Decision of a German court: And the robots in the stores must rest on Sunday!

Court Illustration / Photo Archive

A court in the state of Hesse agreed with the union that automated shops cannot operate on Sundays, citing the 1.700-year-old Christian principle of "Sunday rest" which is part of the constitution.

Supermarket robots must, according to Christian principles, rest on Sundays, a German court has ruled, upholding a centuries-old ban on Sunday trading. The regional chain of stores Tegut, which is experimenting with about 40 fully automated stores, is going through a legal battle because the service sector union Verdi believed that stores that are open all the time can have bad consequences for the human workforce, reports Index.hr.

A court in the state of Hesse agreed with the union that automated shops cannot operate on Sundays, citing the 1.700-year-old Christian principle of "Sunday rest" which is part of the constitution.

The three judges made it clear in the ruling that the weekly holiday in Germany has a wider meaning than a day off.

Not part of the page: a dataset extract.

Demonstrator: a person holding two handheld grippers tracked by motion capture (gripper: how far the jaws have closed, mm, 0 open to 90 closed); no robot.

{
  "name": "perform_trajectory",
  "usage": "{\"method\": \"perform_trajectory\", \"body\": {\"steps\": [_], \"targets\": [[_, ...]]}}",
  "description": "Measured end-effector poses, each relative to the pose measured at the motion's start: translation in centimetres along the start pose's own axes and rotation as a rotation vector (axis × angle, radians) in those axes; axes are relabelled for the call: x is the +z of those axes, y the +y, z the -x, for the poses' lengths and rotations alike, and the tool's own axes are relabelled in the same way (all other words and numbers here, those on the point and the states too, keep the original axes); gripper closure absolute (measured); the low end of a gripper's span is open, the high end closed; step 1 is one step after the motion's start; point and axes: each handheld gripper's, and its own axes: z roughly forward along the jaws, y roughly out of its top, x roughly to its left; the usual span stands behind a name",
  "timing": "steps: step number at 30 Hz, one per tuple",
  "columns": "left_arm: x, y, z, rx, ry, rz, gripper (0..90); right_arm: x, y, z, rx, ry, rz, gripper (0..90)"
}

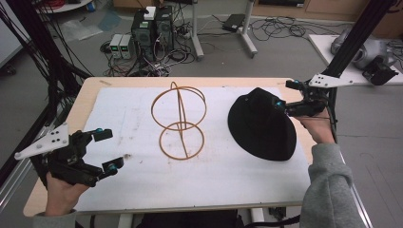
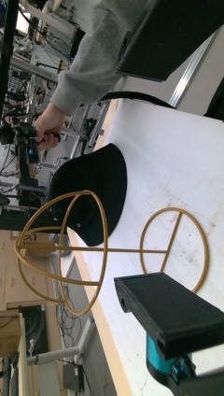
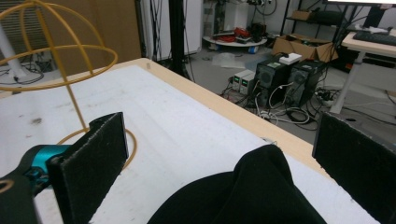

In doing so, they pointed to the Christian origin of the principles that were proclaimed more than 1700 years ago by the Roman Emperor Constantine the Great.

"Sunday rest" has been part of the German constitution since 1919, and was confirmed by the Constitutional Court in a 2009 decision.

"The verdict is grotesque, it's a machine gun," Tegut board member Thomas Stubb told the Financial Times, adding that this was in fact a type of machine gun. The Verdi union told the court that the continued operation of such shops could lead to a further relaxation of Sunday trading rules and that workers should be guaranteed a day off to spend time with their families. Tegut, a Swiss-owned supermarket, has about 300 conventional stores across the country and about forty innovative (automated) ones, where customers leave their ID at the entrance and then buy and pay for the selected item at the checkout. Headquarters states that there were more thefts at the automated stores, but that the final profit outweighed the losses.

In Germany, shops are not allowed to open on Sundays. Exceptions are restaurants, train stations, airports and gas stations.

"Our society needs a special day of the week where you can celebrate Christian values ​​and spend time with family and friends," said Philip Buttner of the Protestant Church, which lobbies against Sunday work.

However, those who advocate for the continued operation of automated stores believe that working on Sundays can benefit consumers.

"The alternative to kiosks and gas stations can create more competition and lower prices, which will benefit consumers," said economist Jan Buchel. The Hesse government has said it is ready to consider a legal exception for automated shops.

The court's decision only applies to the state area, so automated stores will still be able to operate in other German states.